Naive young Archer Newland falls for a disgraced countess, the cousin of his fiancée.
This 1920’s novel starts with the innocent Archer Newland happily involved in his theories of marriage. He’s a well connected and well-to-do bachelor at the prime of his life in a New York that loves white men. Archer has everything.
The opera where Archer announces his engagement to the beautiful young May should have been his triumph. But although he’s only aware of a disquieting feeling, it foreshadows his misery.
Archer is exquisitely aware of all social customs and becomes the family’s advisor for helping the Countess, Ellen Olenska.
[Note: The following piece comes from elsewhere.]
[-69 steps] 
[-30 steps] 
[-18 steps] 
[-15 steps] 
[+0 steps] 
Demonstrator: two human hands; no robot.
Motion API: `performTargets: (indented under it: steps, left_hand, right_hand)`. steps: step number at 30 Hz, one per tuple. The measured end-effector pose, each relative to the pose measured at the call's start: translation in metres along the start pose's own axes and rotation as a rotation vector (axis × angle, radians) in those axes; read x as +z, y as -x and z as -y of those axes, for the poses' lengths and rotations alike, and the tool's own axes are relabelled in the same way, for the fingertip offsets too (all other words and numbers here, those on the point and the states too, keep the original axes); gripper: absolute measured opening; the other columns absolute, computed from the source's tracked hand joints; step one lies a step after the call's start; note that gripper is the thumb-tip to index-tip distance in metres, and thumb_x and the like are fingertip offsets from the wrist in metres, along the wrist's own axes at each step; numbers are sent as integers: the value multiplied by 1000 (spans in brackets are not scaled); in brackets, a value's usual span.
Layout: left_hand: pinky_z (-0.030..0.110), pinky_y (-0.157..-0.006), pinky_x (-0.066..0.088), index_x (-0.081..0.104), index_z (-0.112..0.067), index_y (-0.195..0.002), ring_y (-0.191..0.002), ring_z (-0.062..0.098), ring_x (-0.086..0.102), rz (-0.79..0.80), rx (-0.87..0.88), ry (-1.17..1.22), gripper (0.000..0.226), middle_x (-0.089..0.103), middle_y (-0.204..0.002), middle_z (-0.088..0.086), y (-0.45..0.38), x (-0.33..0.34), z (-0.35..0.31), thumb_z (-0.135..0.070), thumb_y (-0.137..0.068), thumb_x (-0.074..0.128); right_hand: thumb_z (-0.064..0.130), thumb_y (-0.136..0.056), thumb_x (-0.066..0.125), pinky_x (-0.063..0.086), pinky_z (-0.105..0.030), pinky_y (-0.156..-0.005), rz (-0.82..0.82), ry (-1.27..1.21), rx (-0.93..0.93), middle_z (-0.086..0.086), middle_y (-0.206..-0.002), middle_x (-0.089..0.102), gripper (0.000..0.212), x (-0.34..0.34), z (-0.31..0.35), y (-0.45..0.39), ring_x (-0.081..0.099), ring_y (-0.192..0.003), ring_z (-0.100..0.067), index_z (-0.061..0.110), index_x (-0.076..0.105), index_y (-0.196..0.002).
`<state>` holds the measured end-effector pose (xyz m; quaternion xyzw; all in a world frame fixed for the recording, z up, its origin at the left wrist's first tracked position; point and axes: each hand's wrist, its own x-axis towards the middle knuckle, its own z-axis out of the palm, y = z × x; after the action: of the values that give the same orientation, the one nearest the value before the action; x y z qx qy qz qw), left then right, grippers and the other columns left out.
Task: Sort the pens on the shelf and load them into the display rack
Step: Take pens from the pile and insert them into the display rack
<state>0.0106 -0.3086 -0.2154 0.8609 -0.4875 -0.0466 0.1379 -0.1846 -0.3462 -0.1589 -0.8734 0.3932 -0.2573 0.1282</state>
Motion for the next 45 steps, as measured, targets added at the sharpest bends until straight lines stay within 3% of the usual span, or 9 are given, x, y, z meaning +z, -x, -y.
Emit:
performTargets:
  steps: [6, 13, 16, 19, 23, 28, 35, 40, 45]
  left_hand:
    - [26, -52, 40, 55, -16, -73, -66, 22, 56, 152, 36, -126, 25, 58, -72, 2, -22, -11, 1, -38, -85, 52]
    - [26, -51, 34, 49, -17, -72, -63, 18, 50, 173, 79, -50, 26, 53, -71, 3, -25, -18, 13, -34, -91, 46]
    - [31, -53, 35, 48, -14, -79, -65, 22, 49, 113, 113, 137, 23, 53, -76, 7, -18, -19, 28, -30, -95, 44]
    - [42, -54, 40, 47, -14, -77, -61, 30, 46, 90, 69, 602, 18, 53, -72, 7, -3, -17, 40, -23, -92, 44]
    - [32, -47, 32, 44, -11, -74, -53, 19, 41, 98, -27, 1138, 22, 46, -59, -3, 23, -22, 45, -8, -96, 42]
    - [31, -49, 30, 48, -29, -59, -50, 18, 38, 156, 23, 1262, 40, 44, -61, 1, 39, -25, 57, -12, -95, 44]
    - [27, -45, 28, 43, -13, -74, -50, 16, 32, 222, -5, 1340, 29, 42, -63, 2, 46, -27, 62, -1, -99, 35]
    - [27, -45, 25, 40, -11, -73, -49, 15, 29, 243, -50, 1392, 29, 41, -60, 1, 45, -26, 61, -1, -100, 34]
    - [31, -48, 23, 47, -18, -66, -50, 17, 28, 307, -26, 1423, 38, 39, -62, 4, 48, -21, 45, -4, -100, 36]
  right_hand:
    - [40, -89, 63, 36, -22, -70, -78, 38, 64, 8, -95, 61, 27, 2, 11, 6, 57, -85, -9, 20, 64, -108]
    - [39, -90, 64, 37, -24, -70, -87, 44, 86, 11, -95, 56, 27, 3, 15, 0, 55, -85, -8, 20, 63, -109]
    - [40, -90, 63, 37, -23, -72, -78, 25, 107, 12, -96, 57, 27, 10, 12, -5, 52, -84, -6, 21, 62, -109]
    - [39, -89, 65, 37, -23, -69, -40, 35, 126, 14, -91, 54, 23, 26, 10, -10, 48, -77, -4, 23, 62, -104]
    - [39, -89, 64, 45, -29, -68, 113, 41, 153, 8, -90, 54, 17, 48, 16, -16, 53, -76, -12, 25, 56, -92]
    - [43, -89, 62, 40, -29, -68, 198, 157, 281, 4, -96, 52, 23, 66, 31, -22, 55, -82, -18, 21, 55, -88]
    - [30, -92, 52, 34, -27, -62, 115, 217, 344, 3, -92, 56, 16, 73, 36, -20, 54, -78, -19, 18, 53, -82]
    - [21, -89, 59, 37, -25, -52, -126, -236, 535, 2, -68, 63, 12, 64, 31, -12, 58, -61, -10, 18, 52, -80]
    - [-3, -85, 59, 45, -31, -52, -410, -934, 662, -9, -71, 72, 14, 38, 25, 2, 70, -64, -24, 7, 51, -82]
Poor Ellen is a bit of a fallen woman – raised by eccentric parents who allow her to wear black at her coming out and to marry a foreign count.
After her escape from this abusive relationship, she returns to America as something damaged yet grown larger because of it. She is an enigmatic and seductive creature who no longer fits into the acceptable box for a woman. Equally pitied and blamed for her downfall, she ends up unwittingly destroying Archer’s happy ignorance.
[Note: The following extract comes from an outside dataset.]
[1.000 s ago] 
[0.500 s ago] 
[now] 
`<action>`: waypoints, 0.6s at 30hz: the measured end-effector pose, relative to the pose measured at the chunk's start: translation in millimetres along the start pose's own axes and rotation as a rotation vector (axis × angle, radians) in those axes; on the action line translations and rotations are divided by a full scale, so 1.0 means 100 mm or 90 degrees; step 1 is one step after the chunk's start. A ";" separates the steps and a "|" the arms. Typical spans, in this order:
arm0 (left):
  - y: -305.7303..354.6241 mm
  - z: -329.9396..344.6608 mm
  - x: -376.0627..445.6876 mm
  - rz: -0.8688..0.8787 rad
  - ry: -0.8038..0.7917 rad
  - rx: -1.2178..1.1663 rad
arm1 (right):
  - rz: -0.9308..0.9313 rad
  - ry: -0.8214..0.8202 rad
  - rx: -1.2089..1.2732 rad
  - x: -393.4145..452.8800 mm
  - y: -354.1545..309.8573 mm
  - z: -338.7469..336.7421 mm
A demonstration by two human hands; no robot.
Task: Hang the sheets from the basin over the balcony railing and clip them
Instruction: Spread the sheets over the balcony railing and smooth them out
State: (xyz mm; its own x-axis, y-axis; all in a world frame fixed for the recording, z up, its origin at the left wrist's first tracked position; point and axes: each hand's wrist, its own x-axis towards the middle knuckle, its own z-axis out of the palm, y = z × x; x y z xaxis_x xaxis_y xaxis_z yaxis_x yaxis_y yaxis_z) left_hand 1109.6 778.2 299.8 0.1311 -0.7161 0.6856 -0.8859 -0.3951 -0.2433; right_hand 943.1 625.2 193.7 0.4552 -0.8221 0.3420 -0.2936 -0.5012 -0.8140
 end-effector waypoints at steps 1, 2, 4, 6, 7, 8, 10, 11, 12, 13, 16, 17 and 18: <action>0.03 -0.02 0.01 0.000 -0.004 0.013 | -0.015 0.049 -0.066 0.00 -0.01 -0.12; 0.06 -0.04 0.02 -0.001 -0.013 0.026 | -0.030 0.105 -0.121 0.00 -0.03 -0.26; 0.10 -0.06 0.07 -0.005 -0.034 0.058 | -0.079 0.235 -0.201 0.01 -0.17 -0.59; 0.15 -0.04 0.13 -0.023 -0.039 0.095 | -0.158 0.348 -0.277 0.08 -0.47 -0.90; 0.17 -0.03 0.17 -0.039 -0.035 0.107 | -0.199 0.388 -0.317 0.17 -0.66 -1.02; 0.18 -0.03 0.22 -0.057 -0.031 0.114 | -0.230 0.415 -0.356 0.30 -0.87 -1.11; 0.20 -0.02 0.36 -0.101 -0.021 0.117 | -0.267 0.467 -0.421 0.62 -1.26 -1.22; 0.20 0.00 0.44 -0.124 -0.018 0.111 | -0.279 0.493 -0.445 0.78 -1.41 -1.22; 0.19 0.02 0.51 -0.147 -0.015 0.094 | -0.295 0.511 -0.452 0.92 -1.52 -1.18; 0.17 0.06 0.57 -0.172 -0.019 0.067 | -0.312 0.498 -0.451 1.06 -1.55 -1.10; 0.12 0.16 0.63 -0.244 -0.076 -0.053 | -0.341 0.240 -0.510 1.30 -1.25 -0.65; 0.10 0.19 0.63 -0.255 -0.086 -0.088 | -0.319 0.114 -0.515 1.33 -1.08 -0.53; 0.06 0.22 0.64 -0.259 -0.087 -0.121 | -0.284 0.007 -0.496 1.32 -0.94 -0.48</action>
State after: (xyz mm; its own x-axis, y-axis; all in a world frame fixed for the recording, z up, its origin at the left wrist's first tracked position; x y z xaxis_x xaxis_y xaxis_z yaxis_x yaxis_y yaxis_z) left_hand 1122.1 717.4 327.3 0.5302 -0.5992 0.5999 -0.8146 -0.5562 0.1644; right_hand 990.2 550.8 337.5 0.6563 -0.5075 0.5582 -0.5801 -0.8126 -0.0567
Archer is obviously intelligent and cultured, but he holds society’s rules as a sort of happy religion. Without even trying, Ellen reveals every foible and hypocrisy. The things he held so dear he is forced to see clearly. He grows beyond their confines and falls in love with Ellen. She’s something passionate and genuine in a world of artifice.
But then there’s her cousin May, the young girl he is engaged to. He has always pictured May as a blank canvas he intended to paint. The irony is that May’s sweet nature may be indifferent to his attempts to form her.
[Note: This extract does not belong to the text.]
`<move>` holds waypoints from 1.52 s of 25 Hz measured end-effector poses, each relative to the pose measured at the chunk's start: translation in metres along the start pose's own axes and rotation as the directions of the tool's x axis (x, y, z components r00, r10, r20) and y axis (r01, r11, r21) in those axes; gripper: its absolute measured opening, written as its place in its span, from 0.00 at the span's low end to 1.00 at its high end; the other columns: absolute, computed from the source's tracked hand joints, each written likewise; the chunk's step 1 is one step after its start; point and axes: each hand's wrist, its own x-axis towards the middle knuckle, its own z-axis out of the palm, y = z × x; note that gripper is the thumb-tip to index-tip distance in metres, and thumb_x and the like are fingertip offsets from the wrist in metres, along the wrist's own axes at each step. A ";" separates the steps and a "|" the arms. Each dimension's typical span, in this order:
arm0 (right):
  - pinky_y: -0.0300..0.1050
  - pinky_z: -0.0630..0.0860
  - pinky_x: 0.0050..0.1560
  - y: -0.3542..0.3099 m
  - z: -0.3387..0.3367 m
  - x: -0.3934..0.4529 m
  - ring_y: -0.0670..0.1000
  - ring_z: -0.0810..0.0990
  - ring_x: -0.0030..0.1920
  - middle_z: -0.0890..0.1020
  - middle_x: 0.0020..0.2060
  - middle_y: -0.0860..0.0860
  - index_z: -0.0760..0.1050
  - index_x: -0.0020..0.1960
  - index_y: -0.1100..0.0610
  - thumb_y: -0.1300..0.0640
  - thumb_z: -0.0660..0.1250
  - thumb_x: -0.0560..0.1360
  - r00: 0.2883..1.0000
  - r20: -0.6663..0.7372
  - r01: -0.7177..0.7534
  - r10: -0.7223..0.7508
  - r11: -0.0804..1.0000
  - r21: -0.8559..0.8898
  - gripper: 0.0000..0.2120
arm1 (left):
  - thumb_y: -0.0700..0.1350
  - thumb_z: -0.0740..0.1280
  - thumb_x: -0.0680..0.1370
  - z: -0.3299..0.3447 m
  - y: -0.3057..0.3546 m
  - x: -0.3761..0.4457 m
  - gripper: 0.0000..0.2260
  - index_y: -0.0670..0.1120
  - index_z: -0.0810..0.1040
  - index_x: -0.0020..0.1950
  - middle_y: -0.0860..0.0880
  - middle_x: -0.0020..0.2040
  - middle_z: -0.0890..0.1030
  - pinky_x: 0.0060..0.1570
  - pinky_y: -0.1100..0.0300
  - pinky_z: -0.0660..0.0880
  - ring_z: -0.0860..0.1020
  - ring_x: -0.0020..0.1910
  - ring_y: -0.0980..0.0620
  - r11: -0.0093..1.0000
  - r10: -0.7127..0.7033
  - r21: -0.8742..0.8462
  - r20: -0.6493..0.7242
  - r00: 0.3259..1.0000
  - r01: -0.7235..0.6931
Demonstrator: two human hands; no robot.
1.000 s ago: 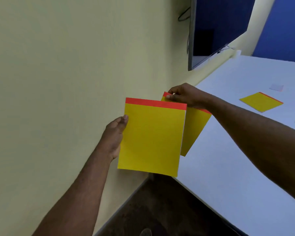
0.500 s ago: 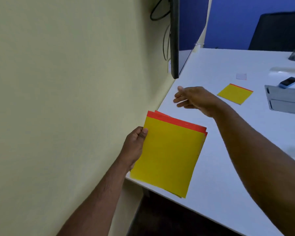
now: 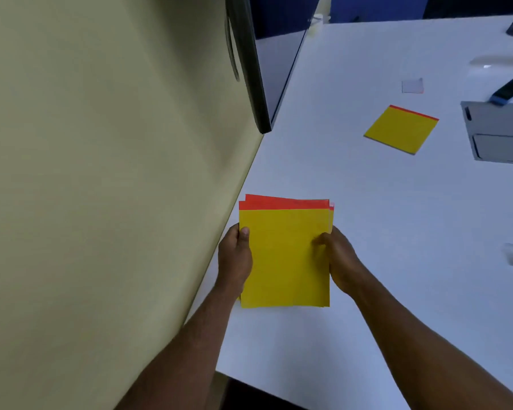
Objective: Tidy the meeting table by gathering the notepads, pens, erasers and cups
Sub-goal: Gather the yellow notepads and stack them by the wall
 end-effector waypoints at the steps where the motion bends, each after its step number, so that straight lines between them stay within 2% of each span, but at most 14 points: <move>1: 0.62 0.74 0.60 -0.007 0.008 0.001 0.58 0.78 0.59 0.79 0.60 0.55 0.72 0.64 0.51 0.65 0.56 0.76 0.998 0.000 0.070 -0.070 0.995 -0.073 0.20 | 0.45 0.57 0.84 -0.007 0.001 0.003 0.08 0.44 0.74 0.53 0.55 0.41 0.75 0.42 0.62 0.69 0.72 0.38 0.60 0.999 0.040 0.006 -0.006 0.999 -0.040; 4: 0.52 0.75 0.56 -0.012 0.015 0.025 0.51 0.78 0.55 0.81 0.54 0.50 0.74 0.57 0.46 0.63 0.56 0.70 0.978 -0.068 0.188 -0.197 0.974 -0.123 0.21 | 0.43 0.59 0.79 0.000 -0.003 0.032 0.05 0.50 0.71 0.53 0.52 0.45 0.76 0.45 0.61 0.72 0.74 0.43 0.55 0.994 0.079 -0.077 0.016 0.997 -0.078; 7: 0.40 0.73 0.48 0.004 0.021 0.033 0.43 0.75 0.46 0.79 0.45 0.47 0.74 0.54 0.49 0.61 0.56 0.68 0.961 -0.083 0.245 -0.263 0.952 -0.182 0.17 | 0.38 0.59 0.73 0.001 -0.020 0.031 0.17 0.47 0.68 0.62 0.51 0.53 0.77 0.53 0.65 0.72 0.77 0.51 0.55 0.994 0.066 -0.090 -0.007 0.998 -0.066; 11: 0.41 0.70 0.45 0.035 0.020 0.039 0.48 0.73 0.46 0.76 0.47 0.51 0.69 0.59 0.56 0.70 0.56 0.73 0.974 -0.069 0.183 -0.215 0.930 -0.319 0.17 | 0.30 0.58 0.74 0.006 -0.046 0.029 0.29 0.45 0.61 0.74 0.52 0.64 0.75 0.61 0.66 0.70 0.75 0.61 0.56 1.000 0.002 -0.022 0.077 0.997 0.000; 13: 0.45 0.69 0.43 0.039 0.018 0.041 0.49 0.73 0.42 0.75 0.44 0.51 0.64 0.62 0.58 0.70 0.55 0.76 0.972 -0.039 0.192 -0.232 0.881 -0.433 0.16 | 0.33 0.60 0.79 0.005 -0.050 0.032 0.27 0.45 0.57 0.76 0.52 0.63 0.74 0.58 0.66 0.68 0.74 0.60 0.56 0.997 -0.047 0.073 0.083 0.995 0.041; 16: 0.47 0.69 0.40 0.034 0.017 0.049 0.51 0.74 0.38 0.74 0.43 0.50 0.60 0.64 0.61 0.67 0.57 0.77 0.960 -0.036 0.207 -0.278 0.790 -0.577 0.16 | 0.37 0.63 0.80 -0.002 -0.046 0.048 0.20 0.43 0.62 0.71 0.51 0.58 0.76 0.54 0.60 0.70 0.76 0.57 0.50 0.984 -0.008 0.177 0.116 0.993 -0.012; 18: 0.48 0.71 0.44 0.033 0.022 0.056 0.56 0.76 0.45 0.74 0.50 0.52 0.58 0.68 0.60 0.66 0.60 0.77 0.961 -0.069 0.170 -0.269 0.767 -0.618 0.22 | 0.38 0.65 0.79 -0.008 -0.042 0.067 0.19 0.44 0.64 0.68 0.50 0.59 0.75 0.54 0.59 0.71 0.76 0.55 0.51 0.981 -0.053 0.192 0.131 0.990 0.027; 21: 0.53 0.76 0.51 0.044 0.034 0.056 0.58 0.78 0.54 0.76 0.58 0.54 0.63 0.67 0.58 0.64 0.62 0.76 0.982 -0.176 -0.035 -0.074 0.839 -0.544 0.21 | 0.40 0.68 0.77 -0.013 -0.046 0.088 0.16 0.44 0.69 0.63 0.47 0.58 0.79 0.44 0.62 0.70 0.76 0.48 0.51 0.934 -0.205 0.307 0.043 0.978 0.182; 24: 0.52 0.77 0.52 0.064 0.047 0.051 0.54 0.77 0.54 0.76 0.60 0.55 0.68 0.66 0.58 0.63 0.64 0.75 0.977 -0.205 -0.147 0.059 0.884 -0.445 0.19 | 0.39 0.66 0.76 -0.016 -0.060 0.097 0.18 0.42 0.71 0.66 0.43 0.57 0.80 0.40 0.61 0.70 0.77 0.45 0.48 0.854 -0.332 0.462 0.125 0.935 0.242; 26: 0.49 0.76 0.49 0.069 0.052 0.050 0.53 0.76 0.53 0.77 0.59 0.56 0.69 0.65 0.59 0.61 0.66 0.75 0.980 -0.189 -0.145 0.066 0.885 -0.442 0.19 | 0.38 0.64 0.75 -0.019 -0.069 0.104 0.22 0.41 0.70 0.70 0.42 0.61 0.78 0.42 0.58 0.73 0.79 0.50 0.44 0.822 -0.380 0.514 0.175 0.908 0.245; 30: 0.57 0.78 0.56 0.070 0.060 0.055 0.59 0.77 0.56 0.76 0.59 0.60 0.71 0.63 0.62 0.59 0.65 0.76 0.982 -0.171 -0.154 0.083 0.876 -0.457 0.16 | 0.39 0.61 0.76 -0.019 -0.076 0.117 0.25 0.43 0.67 0.74 0.40 0.70 0.72 0.58 0.49 0.76 0.75 0.63 0.39 0.806 -0.418 0.534 0.211 0.884 0.255; 32: 0.57 0.76 0.57 0.070 0.066 0.056 0.59 0.76 0.57 0.75 0.60 0.59 0.70 0.64 0.61 0.57 0.64 0.77 0.985 -0.144 -0.153 0.095 0.862 -0.483 0.17 | 0.39 0.60 0.77 -0.016 -0.074 0.118 0.29 0.44 0.59 0.78 0.41 0.75 0.66 0.59 0.55 0.72 0.71 0.68 0.41 0.791 -0.439 0.540 0.176 0.881 0.287; 34: 0.57 0.74 0.61 0.070 0.071 0.055 0.58 0.74 0.61 0.74 0.64 0.57 0.65 0.70 0.58 0.55 0.63 0.77 0.988 -0.120 -0.144 0.097 0.856 -0.497 0.22 | 0.40 0.60 0.77 -0.014 -0.072 0.117 0.31 0.46 0.53 0.80 0.43 0.77 0.62 0.56 0.55 0.70 0.68 0.70 0.42 0.774 -0.449 0.562 0.159 0.879 0.293; 38: 0.57 0.67 0.69 0.074 0.073 0.052 0.60 0.68 0.70 0.66 0.73 0.57 0.50 0.78 0.57 0.53 0.63 0.78 0.989 -0.074 -0.151 0.132 0.824 -0.546 0.34 | 0.45 0.63 0.77 -0.010 -0.067 0.114 0.36 0.46 0.46 0.80 0.41 0.76 0.62 0.52 0.55 0.71 0.69 0.68 0.41 0.737 -0.437 0.633 0.178 0.881 0.237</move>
Watching Archer struggle is like trying to remove superglue from your fingers. It is ultimately futile – you might get one finger free but then you’ll get it stuck to something else. I get the feeling that Edith Wharton was enjoying Archer’s innocence even as she used it to torture him.
The ending could be argued to be Archer’s peace with the world, his acceptance and maturity. Or is it merely showing us that Archer has been and always will be a coward?